Your goal
What the task needs is the data below, written out verbatim.

Information shown
★ ★ ★ ★ ★ ★ ★
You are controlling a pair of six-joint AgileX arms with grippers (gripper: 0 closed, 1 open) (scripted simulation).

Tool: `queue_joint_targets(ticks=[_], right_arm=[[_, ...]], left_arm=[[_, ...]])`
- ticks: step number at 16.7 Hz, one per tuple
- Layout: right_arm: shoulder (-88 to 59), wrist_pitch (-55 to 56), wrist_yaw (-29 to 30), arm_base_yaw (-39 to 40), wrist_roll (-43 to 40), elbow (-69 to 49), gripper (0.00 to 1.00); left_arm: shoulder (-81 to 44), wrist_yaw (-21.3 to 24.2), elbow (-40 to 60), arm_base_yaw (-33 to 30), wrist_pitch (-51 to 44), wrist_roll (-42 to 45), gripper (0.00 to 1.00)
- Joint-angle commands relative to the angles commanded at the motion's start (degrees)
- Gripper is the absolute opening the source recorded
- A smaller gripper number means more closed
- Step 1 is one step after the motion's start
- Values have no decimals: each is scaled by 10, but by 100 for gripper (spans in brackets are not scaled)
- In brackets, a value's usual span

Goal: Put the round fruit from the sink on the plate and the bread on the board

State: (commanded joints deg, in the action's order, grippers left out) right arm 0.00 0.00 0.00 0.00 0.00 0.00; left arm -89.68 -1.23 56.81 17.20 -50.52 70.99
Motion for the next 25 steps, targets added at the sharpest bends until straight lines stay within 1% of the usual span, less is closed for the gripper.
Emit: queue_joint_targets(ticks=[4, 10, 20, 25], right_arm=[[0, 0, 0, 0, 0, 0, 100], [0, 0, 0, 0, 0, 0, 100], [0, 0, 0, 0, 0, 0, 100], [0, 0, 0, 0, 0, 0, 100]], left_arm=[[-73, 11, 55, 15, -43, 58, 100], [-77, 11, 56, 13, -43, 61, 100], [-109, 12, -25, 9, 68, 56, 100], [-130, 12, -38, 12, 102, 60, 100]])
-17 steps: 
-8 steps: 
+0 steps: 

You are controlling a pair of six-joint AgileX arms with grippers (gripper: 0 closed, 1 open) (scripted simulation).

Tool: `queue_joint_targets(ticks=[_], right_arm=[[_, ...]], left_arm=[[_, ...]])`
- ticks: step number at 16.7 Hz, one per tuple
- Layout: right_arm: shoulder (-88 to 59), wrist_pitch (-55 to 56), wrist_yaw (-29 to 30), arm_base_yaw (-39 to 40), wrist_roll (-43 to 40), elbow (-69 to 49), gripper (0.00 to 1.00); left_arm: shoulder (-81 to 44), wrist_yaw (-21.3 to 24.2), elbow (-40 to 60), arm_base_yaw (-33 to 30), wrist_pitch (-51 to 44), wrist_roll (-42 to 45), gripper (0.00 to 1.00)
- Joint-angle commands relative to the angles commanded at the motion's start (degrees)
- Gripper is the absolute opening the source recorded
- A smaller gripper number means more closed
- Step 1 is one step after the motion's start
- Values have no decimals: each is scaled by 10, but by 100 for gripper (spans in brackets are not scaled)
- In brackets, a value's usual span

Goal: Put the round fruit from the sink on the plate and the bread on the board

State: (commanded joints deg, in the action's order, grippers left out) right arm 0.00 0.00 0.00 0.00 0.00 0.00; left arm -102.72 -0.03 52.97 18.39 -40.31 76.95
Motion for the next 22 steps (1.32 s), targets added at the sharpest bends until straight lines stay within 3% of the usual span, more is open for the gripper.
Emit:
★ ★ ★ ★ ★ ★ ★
Answer to the problem
You are controlling a pair of six-joint AgileX arms with grippers (gripper: 0 closed, 1 open) (scripted simulation).

Tool: `queue_joint_targets(ticks=[_], right_arm=[[_, ...]], left_arm=[[_, ...]])`
- ticks: step number at 16.7 Hz, one per tuple
- Layout: right_arm: shoulder (-88 to 59), wrist_pitch (-55 to 56), wrist_yaw (-29 to 30), arm_base_yaw (-39 to 40), wrist_roll (-43 to 40), elbow (-69 to 49), gripper (0.00 to 1.00); left_arm: shoulder (-81 to 44), wrist_yaw (-21.3 to 24.2), elbow (-40 to 60), arm_base_yaw (-33 to 30), wrist_pitch (-51 to 44), wrist_roll (-42 to 45), gripper (0.00 to 1.00)
- Joint-angle commands relative to the angles commanded at the motion's start (degrees)
- Gripper is the absolute opening the source recorded
- A smaller gripper number means more closed
- Step 1 is one step after the motion's start
- Values have no decimals: each is scaled by 10, but by 100 for gripper (spans in brackets are not scaled)
- In brackets, a value's usual span

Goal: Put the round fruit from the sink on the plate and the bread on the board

State: (commanded joints deg, in the action's order, grippers left out) right arm 0.00 0.00 0.00 0.00 0.00 0.00; left arm -89.68 -1.23 56.81 17.20 -50.52 70.99
Motion for the next 25 steps, targets added at the sharpest bends until straight lines stay within 1% of the usual span, less is closed for the gripper.
Emit: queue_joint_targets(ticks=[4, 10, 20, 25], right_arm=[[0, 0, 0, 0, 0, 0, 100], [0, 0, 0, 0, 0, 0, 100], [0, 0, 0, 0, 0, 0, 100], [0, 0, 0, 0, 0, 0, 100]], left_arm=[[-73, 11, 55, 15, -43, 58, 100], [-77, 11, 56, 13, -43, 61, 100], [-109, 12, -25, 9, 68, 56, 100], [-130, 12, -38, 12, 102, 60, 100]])
-17 steps: 
-8 steps: 
+0 steps: 

You are controlling a pair of six-joint AgileX arms with grippers (gripper: 0 closed, 1 open) (scripted simulation).

Tool: `queue_joint_targets(ticks=[_], right_arm=[[_, ...]], left_arm=[[_, ...]])`
- ticks: step number at 16.7 Hz, one per tuple
- Layout: right_arm: shoulder (-88 to 59), wrist_pitch (-55 to 56), wrist_yaw (-29 to 30), arm_base_yaw (-39 to 40), wrist_roll (-43 to 40), elbow (-69 to 49), gripper (0.00 to 1.00); left_arm: shoulder (-81 to 44), wrist_yaw (-21.3 to 24.2), elbow (-40 to 60), arm_base_yaw (-33 to 30), wrist_pitch (-51 to 44), wrist_roll (-42 to 45), gripper (0.00 to 1.00)
- Joint-angle commands relative to the angles commanded at the motion's start (degrees)
- Gripper is the absolute opening the source recorded
- A smaller gripper number means more closed
- Step 1 is one step after the motion's start
- Values have no decimals: each is scaled by 10, but by 100 for gripper (spans in brackets are not scaled)
- In brackets, a value's usual span

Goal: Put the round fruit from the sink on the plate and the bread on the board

State: (commanded joints deg, in the action's order, grippers left out) right arm 0.00 0.00 0.00 0.00 0.00 0.00; left arm -102.72 -0.03 52.97 18.39 -40.31 76.95
Motion for the next 22 steps (1.32 s), targets added at the sharpest bends until straight lines stay within 3% of the usual span, more is open for the gripper.
Emit:

Work on the exercise is finished.